In two recent appellate decisions, courts have considered questions arising from the method in which doctors and hospitals are paid in personal injury cases. These decisions raise additional considerations for both attorneys representing victims of negligence as well as those defending the allegedly negligent person or company.
Houston v. Publix Super Markets, Inc.
In Houston v. Publix Super Markets, Inc. (also called ML Healthcare Services, LLC v. Publix Super Markets, Inc.), United States Court of Appeals for the Eleventh Circuit Case No. 15-13851, February 7, 2018, the federal appeals court in Atlanta ruled that a defendant could present evidence to the jury about the relationship between a medical funding company and the doctors providing treatment to an injured plaintiff in a personal injury lawsuit. Services such as ML Healthcare provide funding for injured plaintiffs who are uninsured and unable to pay for medical care arising from a personal injury, and are paid back for the funding from the proceeds of a settlement or verdict. These services are also sometimes used where an injured plaintiff has insurance coverage, because many doctors refuse to treat personal injury victims, leaving them to either pay out of pocket or use a funding company like ML Healthcare.
The defendant, Publix, was sued after the plaintiff was seriously injured in a slip and fall, and some of her medical treatment was funded by ML Healthcare. At trial, over the plaintiff's objection, Publix introduced evidence regarding the relationship between the treating doctors and the funding company in an attempt to show bias on the part of the doctors. On appeal, the Eleventh Circuit appeals court found that allowing the jury to hear this evidence was within the trial court's discretion because of the important role of evidence of bias at trial. Although in this case the evidence may have been harmful to the plaintiff, the court's strong statement could be helpful to injured victims in the future, since defendants very often hire their own doctors to give expert opinions that minimize an injured plaintiff's injuries. Some of these doctors are paid huge amounts by the same insurers or corporations, and many of them nearly always testify that the plaintiffs are not injured, or at least not injured to the extent they claim. Therefore, the Publix decision possibly opens the door to allowing injured plaintiffs to present this evidence to the jury to show the defense experts' pattern of paid testimony on behalf of insurance companies and other corporate defendants.
Wellstar Kennestone Hospital v. Roman
In Wellstar Kennestone Hospital v. Roman, Georgia Court of Appeals Case No. A17A1497, January 30, 2018, the Georgia appeals court ruled that a defendant could subpoena records of a hospital regarding the rates it charged various types of patients, such as Medicare and Medicaid recipients, insured and uninsured patients, and those receiving treatment due to workers' compensation benefits. Often, medical providers charge different rates depending on who is paying the bill, because they have negotiated group contracts with health insurers and have government-established rates for Medicare, Medicaid, and workers' compensation patients. The purpose of obtaining these records, apparently, in an attempt to show that the bills incurred by the injured victim were not reasonable and customary and therefore argue to the jury that the plaintiff should be compensated in a lesser amount, even though the victim typically has no control over the medical charges.

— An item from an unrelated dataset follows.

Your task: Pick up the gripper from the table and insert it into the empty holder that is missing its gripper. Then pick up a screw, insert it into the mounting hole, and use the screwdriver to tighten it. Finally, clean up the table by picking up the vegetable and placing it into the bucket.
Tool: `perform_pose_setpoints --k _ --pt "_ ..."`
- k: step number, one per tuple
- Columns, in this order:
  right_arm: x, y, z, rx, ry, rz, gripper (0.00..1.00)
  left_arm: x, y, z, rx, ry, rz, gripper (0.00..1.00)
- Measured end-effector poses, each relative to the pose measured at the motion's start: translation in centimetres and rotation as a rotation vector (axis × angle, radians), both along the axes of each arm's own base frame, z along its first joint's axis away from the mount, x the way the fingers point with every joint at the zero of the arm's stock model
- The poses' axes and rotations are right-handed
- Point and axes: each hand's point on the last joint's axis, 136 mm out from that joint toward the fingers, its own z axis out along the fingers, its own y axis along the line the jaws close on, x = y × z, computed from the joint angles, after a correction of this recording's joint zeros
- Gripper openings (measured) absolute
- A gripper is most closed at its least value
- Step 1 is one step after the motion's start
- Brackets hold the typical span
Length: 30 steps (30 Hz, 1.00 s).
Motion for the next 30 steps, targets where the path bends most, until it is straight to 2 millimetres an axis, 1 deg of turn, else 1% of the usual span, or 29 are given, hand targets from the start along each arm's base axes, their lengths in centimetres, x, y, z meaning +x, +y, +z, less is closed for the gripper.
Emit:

Here, the Georgia Court of Appeals affirmed the defendant's right to obtain the documents, based on the narrow rationale that the information was "discoverable," meaning that the information sought was somehow relevant to the case, a fairly easy burden to meet. But the Court of Appeals was careful to note that it was not ruling that the evidence was actually admissible for any purpose. Therefore, it will be up to later judges and cases to determine whether the information ever reaches the jury. Under Georgia's "Collateral Source Rule," information about payments made by others for medical expenses, including payments of health insurance or hospital "write-offs" or reductions, is generally inadmissible. The theory is that if the medical expenses are reasonable, a negligent defendant should not receive the benefit of the fact that the victim was insured, or that a hospital agreed to reduce bills.